Report was confusing wasn't it?

Just gets me what people are capable of.

I don't see how anyone can be so callous as to cause animals so much distress and terror.


----------



## tinyliny (Oct 31, 2009)

how could you chase them to death in that heat without dying of it yourself? you would have to either have a chase dog or some kind of wheeled vehicle, like an ATV, no? dont' they have some tracks to tell them something?


----------



## Palomine (Oct 30, 2010)

The horses apparently were chased until their muscles seized up, and then went down and died under the hot sun. Once their muscles cramped up, they were done for if in direct sunlight.

Since they haven't released much more info, I figure they have tire tracks?

MotoX bikes, ATV's, pickups, or even people on foot, if scattered out could panic horses like this, and keeping them moving.


----------



## myhorsesonador (Jun 21, 2009)

Palomine said:


> I blame a lot of this on the video game Red Dead Redemption as it does exactly this type of thing.


Why are you putting the blame on a game?


----------



## wyominggrandma (Nov 4, 2009)

Put the blame on the disgusting people who did this, not a video game.
I am so tired of video games and movies being used as excuses to kill, maim, torture or whatever else humans do to other living things.. 
I have watched tv, video games, movies, etc and have not gone out and done inhumane things to other living things, I don't go into movie houses and shoot people, I don't kidnap children, don't murder people, don't abuse animals.
I was brought up that your respect other people and other peoples property, that living things are to be treated with respect. 
I was brought up to know if I did something wrong, I was punished.

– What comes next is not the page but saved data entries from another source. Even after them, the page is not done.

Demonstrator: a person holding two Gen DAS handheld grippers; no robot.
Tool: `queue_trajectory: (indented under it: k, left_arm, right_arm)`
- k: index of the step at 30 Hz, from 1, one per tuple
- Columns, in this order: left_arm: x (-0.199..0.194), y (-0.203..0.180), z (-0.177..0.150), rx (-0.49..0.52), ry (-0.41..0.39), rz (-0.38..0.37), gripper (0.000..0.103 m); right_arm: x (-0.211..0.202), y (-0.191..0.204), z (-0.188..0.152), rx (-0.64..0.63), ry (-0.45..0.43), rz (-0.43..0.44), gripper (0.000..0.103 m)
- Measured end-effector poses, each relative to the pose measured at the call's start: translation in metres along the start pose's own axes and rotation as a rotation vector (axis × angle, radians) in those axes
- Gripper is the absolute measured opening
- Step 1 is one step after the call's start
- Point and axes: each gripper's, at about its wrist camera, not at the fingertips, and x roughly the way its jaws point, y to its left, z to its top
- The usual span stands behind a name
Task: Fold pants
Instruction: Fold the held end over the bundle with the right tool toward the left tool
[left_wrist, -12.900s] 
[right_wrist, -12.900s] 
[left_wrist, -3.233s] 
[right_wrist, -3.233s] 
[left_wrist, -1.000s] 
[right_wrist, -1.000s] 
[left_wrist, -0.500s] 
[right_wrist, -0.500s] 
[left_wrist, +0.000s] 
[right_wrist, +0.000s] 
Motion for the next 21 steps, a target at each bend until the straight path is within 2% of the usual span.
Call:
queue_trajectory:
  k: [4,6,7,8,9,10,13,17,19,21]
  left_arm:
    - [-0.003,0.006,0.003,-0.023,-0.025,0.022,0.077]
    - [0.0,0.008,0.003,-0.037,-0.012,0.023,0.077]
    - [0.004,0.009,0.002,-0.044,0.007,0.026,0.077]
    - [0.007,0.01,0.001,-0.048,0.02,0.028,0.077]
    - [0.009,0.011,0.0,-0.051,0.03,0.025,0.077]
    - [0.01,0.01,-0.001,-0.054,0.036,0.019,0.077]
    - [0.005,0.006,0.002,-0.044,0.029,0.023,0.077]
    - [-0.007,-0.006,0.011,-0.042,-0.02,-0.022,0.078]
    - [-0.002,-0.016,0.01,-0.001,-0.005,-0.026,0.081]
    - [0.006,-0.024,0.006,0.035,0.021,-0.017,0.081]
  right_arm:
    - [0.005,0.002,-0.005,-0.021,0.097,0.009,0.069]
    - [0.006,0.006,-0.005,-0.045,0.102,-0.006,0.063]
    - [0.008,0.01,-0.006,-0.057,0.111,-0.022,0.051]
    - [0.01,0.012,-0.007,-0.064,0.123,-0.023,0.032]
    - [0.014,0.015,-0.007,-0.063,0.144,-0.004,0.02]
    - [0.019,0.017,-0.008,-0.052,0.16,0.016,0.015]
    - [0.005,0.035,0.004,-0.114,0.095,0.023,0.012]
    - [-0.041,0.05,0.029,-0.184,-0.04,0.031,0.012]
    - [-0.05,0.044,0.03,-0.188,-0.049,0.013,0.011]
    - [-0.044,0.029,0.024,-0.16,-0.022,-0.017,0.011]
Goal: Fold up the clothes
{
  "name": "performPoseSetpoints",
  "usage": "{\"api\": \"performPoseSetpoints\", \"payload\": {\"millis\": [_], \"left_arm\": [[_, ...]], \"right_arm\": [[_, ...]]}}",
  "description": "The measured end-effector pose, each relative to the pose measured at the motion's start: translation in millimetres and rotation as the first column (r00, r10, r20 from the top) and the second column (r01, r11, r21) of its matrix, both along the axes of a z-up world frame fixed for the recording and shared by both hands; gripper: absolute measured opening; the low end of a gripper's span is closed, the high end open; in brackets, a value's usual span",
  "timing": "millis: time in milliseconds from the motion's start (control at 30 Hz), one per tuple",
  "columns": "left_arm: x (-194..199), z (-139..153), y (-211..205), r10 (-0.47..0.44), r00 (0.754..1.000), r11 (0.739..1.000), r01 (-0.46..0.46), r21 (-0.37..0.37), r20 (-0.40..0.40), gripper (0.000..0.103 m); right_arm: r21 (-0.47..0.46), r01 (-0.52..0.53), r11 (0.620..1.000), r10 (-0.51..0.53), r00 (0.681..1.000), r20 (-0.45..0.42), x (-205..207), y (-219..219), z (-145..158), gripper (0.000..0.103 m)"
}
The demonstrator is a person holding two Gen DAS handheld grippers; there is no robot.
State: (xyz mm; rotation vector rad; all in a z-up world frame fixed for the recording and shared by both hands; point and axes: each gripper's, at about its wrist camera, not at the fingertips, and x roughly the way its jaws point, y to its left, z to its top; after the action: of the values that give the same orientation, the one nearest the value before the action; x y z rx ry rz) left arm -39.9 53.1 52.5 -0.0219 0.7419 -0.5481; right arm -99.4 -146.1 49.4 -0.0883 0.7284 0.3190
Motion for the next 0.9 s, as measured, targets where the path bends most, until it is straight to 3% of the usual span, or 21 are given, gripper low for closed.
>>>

I was held responsible for what I chose to do, held accountable for my choices. 
This is a horrible act done by humans who have no care or feelings for others...............They are to blame, they decided to do this on their own.


----------



## GlassPlatypus (May 25, 2012)

myhorsesonador said:


> Why are you putting the blame on a game?


I was going to ask the same thing. I see no connection whatsoever. I have that game (Red Dead Redemption) and there is no hint of chasing horses until they drop. In fact, if you even harm or 'assault' a horse, the game ends (unless you are in cheat mode or it's an enemy's horse during gameplay.) It does not encourage animal abuse.


----------